AVAILABLE DATA:

=== Section Start ===

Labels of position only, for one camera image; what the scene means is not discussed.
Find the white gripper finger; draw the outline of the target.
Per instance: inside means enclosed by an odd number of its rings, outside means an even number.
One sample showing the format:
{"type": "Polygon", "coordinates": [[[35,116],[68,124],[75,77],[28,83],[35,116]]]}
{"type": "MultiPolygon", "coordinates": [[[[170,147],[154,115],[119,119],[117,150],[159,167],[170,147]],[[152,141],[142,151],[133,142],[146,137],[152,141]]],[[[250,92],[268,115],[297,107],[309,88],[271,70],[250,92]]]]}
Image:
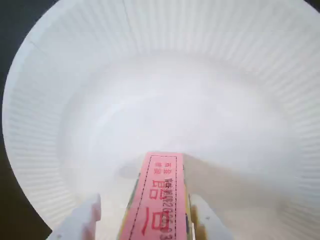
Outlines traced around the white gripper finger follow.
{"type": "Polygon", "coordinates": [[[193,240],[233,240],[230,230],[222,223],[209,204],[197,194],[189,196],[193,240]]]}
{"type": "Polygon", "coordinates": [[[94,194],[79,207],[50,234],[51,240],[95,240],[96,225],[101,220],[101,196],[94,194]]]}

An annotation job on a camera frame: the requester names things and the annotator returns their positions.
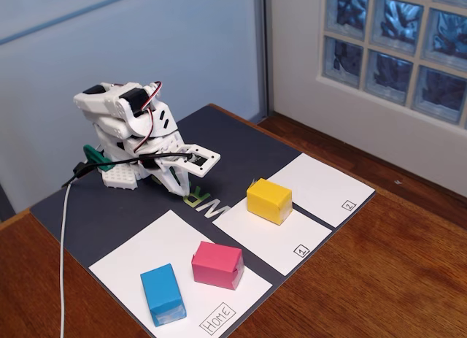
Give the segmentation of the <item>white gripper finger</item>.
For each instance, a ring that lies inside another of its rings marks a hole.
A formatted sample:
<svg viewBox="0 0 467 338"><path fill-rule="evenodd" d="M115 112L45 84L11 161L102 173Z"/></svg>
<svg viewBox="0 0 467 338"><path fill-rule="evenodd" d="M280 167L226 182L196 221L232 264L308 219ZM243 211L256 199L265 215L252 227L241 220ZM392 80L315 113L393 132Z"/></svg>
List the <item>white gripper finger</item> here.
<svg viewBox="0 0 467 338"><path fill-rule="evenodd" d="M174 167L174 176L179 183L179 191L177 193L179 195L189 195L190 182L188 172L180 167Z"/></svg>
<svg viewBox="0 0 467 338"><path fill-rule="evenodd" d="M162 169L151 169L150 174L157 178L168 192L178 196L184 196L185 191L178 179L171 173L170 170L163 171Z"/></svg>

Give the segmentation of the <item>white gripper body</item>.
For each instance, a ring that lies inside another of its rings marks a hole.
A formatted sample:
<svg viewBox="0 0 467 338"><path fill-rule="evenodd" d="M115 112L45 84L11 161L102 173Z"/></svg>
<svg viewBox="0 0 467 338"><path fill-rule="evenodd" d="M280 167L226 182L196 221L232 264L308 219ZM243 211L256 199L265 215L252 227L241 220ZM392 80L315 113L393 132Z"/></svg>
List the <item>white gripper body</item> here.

=== Section End ===

WHAT TO WORK ON: Word for word, quote the lines of the material from the first line through the line with "One sample showing", both ends included.

RESULT BELOW:
Labels of position only, for one camera image; what the scene means is not discussed.
Find the white gripper finger; draw the outline of the target.
Per instance: inside means enclosed by an odd number of its rings, outside means an even number.
One sample showing the format:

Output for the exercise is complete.